[FastISel][AArch64] Don't fold instructions too aggressively into the memory operation.

Currently instructions are folded very aggressively into the memory operation, which can lead to the use of killed operands: %vreg1<def> = ADDXri %vreg0<kill>, 2 %vreg2<def> = LDRBBui %vreg0, 2 ... = ... %vreg1 ... This usually happens when the result is also used by another non-memory instruction in the same basic block, or any instruction in another basic block. If the computed address is used by only memory operations in the same basic block, then it is safe to fold them. This is because all memory operations will fold the address computation and the original computation will never be emitted. This fixes rdar://problem/18142857. llvm-svn: 216629
author: Juergen Ributzka <juergen@apple.com> 2014-08-27 22:52:33 +0000
committer: Juergen Ributzka <juergen@apple.com> 2014-08-27 22:52:33 +0000
commit: ad8beabe38f5d1f2045ba91940877639ba46e7c0 (patch)

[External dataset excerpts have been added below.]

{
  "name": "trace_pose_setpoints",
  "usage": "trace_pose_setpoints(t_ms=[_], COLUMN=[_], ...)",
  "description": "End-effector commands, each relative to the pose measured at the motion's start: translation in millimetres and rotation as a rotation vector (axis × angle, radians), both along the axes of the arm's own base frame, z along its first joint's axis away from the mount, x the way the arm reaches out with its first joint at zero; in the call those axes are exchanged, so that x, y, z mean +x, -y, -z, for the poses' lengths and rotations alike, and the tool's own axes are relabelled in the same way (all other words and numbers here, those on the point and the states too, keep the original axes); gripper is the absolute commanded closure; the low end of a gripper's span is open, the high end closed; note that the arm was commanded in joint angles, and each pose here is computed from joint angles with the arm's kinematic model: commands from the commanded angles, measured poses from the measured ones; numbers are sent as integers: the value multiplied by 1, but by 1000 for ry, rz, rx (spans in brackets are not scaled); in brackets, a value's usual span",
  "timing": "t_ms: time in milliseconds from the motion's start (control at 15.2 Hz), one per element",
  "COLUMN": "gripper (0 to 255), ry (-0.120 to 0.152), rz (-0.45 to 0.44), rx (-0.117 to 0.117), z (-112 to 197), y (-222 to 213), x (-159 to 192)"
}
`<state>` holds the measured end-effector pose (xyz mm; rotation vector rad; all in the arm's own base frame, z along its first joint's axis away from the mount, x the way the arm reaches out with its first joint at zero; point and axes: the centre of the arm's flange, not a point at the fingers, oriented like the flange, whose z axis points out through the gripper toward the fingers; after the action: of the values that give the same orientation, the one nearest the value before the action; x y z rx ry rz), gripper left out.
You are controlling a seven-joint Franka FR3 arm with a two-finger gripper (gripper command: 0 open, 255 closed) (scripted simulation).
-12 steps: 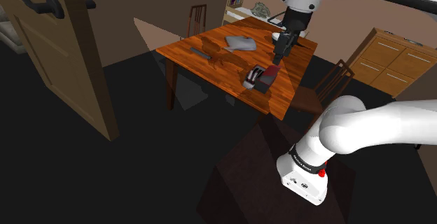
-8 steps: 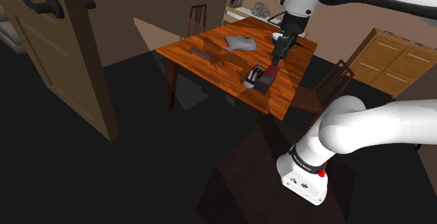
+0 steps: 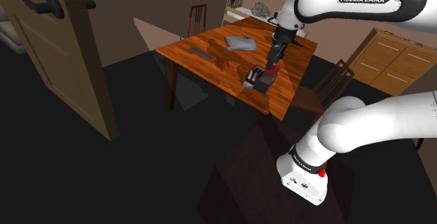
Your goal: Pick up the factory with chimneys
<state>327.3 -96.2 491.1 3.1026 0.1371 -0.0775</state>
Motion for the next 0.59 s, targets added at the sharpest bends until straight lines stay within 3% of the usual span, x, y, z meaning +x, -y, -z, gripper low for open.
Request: trace_pose_setpoints(t_ms=[0,528], gripper=[0,0], ry=[10,41], rz=[-6,-27], rx=[1,11], z=[13,73], y=[19,96], x=[10,47])
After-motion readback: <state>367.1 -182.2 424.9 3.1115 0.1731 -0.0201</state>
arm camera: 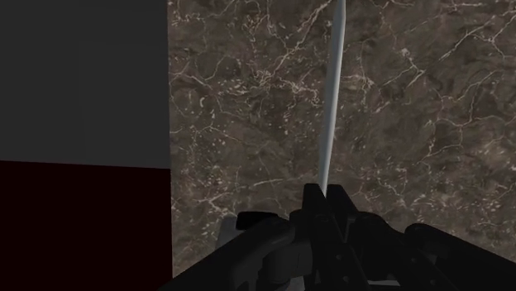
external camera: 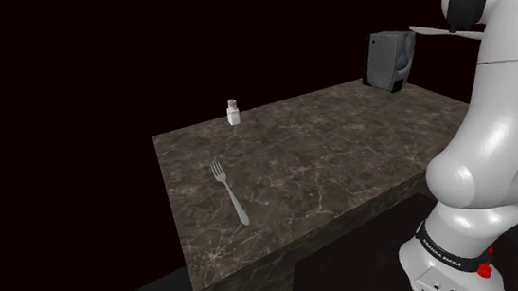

tree: 7e7ea1fa1bf96a64d4016d391fcd0d095911780d /llvm/lib
parent: 5971e8c2dbdd27329be5cf61bc59fa9e67e1f7cb (diff)
download: bcm5719-llvm-ad8beabe38f5d1f2045ba91940877639ba46e7c0.tar.gz
bcm5719-llvm-ad8beabe38f5d1f2045ba91940877639ba46e7c0.zip
1 files changed, 92 insertions, 16 deletions
diff --git a/llvm/lib/Target/AArch64/AArch64FastISel.cpp b/llvm/lib/Target/AArch64/AArch64FastISel.cpp
index df294bdc149..aa959d19e16 100644
--- a/llvm/lib/Target/AArch64/AArch64FastISel.cpp
+++ b/llvm/lib/Target/AArch64/AArch64FastISel.cpp
@@ -134,7 +134,11 @@ private:
   // Utility helper routines.
   bool isTypeLegal(Type *Ty, MVT &VT);
   bool isLoadStoreTypeLegal(Type *Ty, MVT &VT);
-  bool ComputeAddress(const Value *Obj, Address &Addr, Type *Ty = nullptr);
+  bool isLegalToFoldAddress(const Value *Obj);
+  bool computeAddress(const Value *Obj, Address &Addr, Type *Ty = nullptr);
+  bool computeAddressRecursively(const Value *Obj, Address &Addr, Type *Ty);
+  bool computeAddressBase(const Value *Obj, Address &Addr);
+
   bool ComputeCallAddress(const Value *V, Address &Addr);
   bool SimplifyAddress(Address &Addr, MVT VT);
   void AddLoadStoreOperands(Address &Addr, const MachineInstrBuilder &MIB,
@@ -416,9 +420,68 @@ unsigned AArch64FastISel::TargetMaterializeFloatZero(const ConstantFP* CFP) {
   return FastEmitInst_r(Opc, TLI.getRegClassFor(VT), ZReg, /*IsKill=*/true);
 }
 
+bool AArch64FastISel::isLegalToFoldAddress(const Value *Obj) {
+  // Look through BitCast, IntToPtr, and PtrToInt.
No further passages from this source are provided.